» Exercise directions
When you find the word "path" in a line of the entries, please copy the whole line.

» Supplied information
● ● ● ● ● ● ●
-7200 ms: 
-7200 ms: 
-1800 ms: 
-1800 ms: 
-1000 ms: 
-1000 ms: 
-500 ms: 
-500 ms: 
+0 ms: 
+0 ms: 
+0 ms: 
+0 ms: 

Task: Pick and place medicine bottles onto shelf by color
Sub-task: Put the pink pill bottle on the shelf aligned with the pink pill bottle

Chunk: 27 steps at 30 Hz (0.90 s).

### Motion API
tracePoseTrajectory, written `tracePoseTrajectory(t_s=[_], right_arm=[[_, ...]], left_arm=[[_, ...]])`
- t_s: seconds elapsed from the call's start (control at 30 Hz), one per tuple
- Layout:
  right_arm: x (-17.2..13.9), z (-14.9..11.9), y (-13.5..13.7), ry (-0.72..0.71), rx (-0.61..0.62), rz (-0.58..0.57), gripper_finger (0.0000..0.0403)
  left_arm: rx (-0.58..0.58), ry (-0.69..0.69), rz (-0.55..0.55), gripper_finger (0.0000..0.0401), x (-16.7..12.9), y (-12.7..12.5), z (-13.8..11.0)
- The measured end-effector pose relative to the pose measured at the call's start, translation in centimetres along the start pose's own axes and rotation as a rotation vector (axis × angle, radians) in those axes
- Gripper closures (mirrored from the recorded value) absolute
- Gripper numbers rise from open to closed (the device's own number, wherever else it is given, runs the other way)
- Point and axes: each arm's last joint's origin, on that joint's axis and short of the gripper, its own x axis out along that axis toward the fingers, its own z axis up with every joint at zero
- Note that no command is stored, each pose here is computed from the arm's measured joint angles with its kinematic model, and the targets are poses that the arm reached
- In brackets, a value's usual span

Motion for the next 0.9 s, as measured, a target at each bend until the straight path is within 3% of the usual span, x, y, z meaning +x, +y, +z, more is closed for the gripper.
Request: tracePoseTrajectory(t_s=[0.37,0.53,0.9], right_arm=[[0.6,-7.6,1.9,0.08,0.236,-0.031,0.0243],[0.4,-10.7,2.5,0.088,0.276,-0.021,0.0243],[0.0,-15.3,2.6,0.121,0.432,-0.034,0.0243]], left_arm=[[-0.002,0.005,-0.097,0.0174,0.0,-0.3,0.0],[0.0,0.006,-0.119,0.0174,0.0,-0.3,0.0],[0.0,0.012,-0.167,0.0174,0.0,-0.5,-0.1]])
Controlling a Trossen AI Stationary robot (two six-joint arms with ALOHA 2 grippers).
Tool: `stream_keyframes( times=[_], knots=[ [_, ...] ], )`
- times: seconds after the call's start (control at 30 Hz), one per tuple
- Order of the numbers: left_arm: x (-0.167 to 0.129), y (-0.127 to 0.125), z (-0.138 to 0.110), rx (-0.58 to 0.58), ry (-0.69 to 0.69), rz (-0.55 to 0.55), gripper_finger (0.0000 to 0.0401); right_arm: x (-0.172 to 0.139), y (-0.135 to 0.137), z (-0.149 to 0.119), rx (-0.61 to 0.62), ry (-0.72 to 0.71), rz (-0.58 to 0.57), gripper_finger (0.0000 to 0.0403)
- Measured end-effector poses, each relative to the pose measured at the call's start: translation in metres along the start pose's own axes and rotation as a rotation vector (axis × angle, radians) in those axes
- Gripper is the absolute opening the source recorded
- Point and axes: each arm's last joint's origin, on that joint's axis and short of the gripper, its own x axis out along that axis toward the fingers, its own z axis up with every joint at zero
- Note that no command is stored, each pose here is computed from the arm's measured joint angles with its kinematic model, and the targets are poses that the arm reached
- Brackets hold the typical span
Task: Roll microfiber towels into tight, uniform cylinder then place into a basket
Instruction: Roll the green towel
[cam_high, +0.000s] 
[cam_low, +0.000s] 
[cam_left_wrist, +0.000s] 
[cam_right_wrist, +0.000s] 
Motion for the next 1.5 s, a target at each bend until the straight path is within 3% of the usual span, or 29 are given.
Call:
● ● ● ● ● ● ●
» Worked solution
Motion for the next 0.9 s, as measured, a target at each bend until the straight path is within 3% of the usual span, x, y, z meaning +x, +y, +z, more is closed for the gripper.
Motion for the next 1.5 s, a target at each bend until the straight path is within 3% of the usual span, or 29 are given.

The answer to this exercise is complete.